Scott v. Lane

Decision Date22 January 1982
Parties115 L.R.R.M. (BNA) 4233 Dorothy Mae SCOTT v. Martin L. LANE, et al. 80-476.
CourtAlabama Supreme Court

Douglas Inge Johnstone of Johnstone & Newton, Mobile, for appellant.

Brock B. Gordon and Celia J. Collins of Johnstone, Adams, May, Howard & Hill, Mobile, for appellees Martin L. Lane, Edward L. Bryant, J. Russell Eubanks, Jr., Frank M. Dulaney and Mobile Anesthesiologists.

Frank McRight and Michael L. Fees of McRight, Sims, Rowe & Stewart, Mobile, for appellee Jeff Lousteau.

MADDOX, Justice.

What constitutes sufficient consideration to prevent a contract of permanent employment from being terminable at the will of the employer? That is the sole issue presented by this appeal.

Plaintiff/appellant, Dorothy Mae Scott, filed a suit against several doctors and Mobile Anesthesiologists, an unincorporated association, in which she claimed that they had offered her permanent employment if she would resign from her employment with two other doctors. 1

As is apparent from the allegations of the complaint, which are set out in the footnote the plaintiff claimed that the defendants offered her permanent employment, that she accepted it, and that as consideration for the contract of permanent employment, she resigned her previous employment, and that the defendants had knowledge that she would resign her previous employment.

Plaintiff relies almost entirely upon the case of Alabama Mills, Inc. v. Smith, 237 Ala. 296, 186 So. 699 (1939). Because many of the principles of law relating to contracts of permanent employment are summarized in the Alabama Mills case, we set out extensively portions of the opinion in that case:

"Appellant contends that a contract by which plaintiff should have the privilege of working for defendant at the stipulated amount of wages as long as he wanted to do so, was too indefinite to be operative, except for the services which were rendered and without mutuality; and if otherwise valid, though its terms are denied, as plaintiff contends they were, that they were made by one without sufficient authority to bind appellant to that extent.

"With respect to the first contention, we will endeavor to find an exact meaning of such a contract as that stated in plaintiff's testimony. A leading case upon that subject is Carnig v. Carr, 167 Mass. 544, 46 N.E. 117, 35 L.R.A. 512, 57 Am.St.Rep. 488. It was said that what they meant by a permanent employment was so long as defendant was engaged in the same nature of business and needed the service of such an employee, and plaintiff was able and willing to do it satisfactorily and gave no cause for his discharge. So construed, it was said the contract was capable of enforcement. We have had occasion to consider contracts of a similar sort, but which differ in a material respect. Our case of Peacock v. Virginia-Carolina Chemical Co., 221 Ala. 680, 130 So. 411, reviews many of the authorities on the subject. The general rule is there referred to that an indefinite hiring is presumed to be at the will of either party, in the absence of custom or facts showing a contrary intention. The question there, as in many cases, was whether an employment is such as that compensation which is payable by the week, or month or year, implies a minimum period equal to such as is thus named. Clark v. Ryan, 95 Ala. 406, 11 So. 22; National Life Ins. Co. v. Ferguson, 194 Ala. 658, 69 So. 823.

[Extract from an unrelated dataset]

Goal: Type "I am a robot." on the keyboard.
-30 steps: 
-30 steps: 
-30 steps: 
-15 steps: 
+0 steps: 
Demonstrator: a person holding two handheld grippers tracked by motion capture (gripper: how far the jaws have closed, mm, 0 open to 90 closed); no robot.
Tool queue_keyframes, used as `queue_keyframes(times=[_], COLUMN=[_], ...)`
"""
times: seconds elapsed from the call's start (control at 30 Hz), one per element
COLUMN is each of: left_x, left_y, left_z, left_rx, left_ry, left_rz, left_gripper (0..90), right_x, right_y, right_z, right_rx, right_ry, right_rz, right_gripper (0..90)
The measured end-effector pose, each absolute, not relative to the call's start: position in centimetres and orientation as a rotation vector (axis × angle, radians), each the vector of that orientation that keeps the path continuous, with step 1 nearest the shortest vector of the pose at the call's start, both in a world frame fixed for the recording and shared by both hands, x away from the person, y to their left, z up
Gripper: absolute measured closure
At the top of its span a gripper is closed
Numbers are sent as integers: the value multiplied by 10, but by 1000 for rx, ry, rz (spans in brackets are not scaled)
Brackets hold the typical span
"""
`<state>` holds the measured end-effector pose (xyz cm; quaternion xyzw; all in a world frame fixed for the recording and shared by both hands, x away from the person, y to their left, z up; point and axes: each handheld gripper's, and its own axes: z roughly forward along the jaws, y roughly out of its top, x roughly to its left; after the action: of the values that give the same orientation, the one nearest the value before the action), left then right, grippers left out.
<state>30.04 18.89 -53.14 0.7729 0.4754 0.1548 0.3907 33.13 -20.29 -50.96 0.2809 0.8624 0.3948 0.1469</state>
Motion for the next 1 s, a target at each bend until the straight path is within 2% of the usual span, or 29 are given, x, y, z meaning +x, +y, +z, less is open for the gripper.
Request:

"Undoubtedly a contract of employment which is in a true sense indefinite and without stipulation for an implied minimum period, is at the will of either party. 18 R.C.L. 508, section 19, and page 509, section 20; Howard v. East Tennessee, V. & G. R. Co., 91 Ala. 268, 8 So. 868; Arentz v. Morse Dry Dock & Repair Co., 249 N.Y. 439, 164 N.E. 342, 62 A.L.R. 231.

"But if the terms of the employment are that the period of service shall be permanent, or as long as the employee wishes, the status is not so much that the service is for an indefinite period, but the question is whether the contract as made for a period of time to be fixed by the will of the employee is mutual in its operation and based upon a sufficient consideration. With respect to that situation, 18 R.C.L. 510, states the rule as follows: 'Under some circumstances, however, "permanent" employment will be held to contemplate a continuous engagement to endure as long as the employer shall be engaged in business and have work for the employee to do and the latter shall perform the service satisfactorily. This seems to be the established rule in case the employee purchases the employment with a valuable consideration outside the services which he renders from day to day. Not infrequently contracts by railroad companies to furnish "steady and permanent" employment to employees in consideration of the relinquishment of claims by the employees against the companies have been construed to show an agreement on the part of the company to furnish the employee with employment as long as the latter is able, ready and willing to perform such services as the company may have for him to perform. The fact that the employee has a right to quit work at his option does not give the employer a reciprocal right to terminate the contract at pleasure, since the employee, by releasing his claim, has paid a valuable consideration for the option.'

"It is likewise so analyzed in Rape v. Mobile & O. R. Co., 136 Miss. 38, 100 So. 585, and in the annotation in 35 A.L.R. 1422 et seq.; Roxana Petroleum Co. v. Rice, 109 Okl. 161, 235 P. 502; notes in 62 A.L.R. 234; Fisher v. John L. Roper Lumber Co., 183 N.C. 485, 111 S.E. 857, 35 A.L.R. 1417; Evans v. Cincinnati, S. & Mobile Ry. Co., 78 Ala. 341.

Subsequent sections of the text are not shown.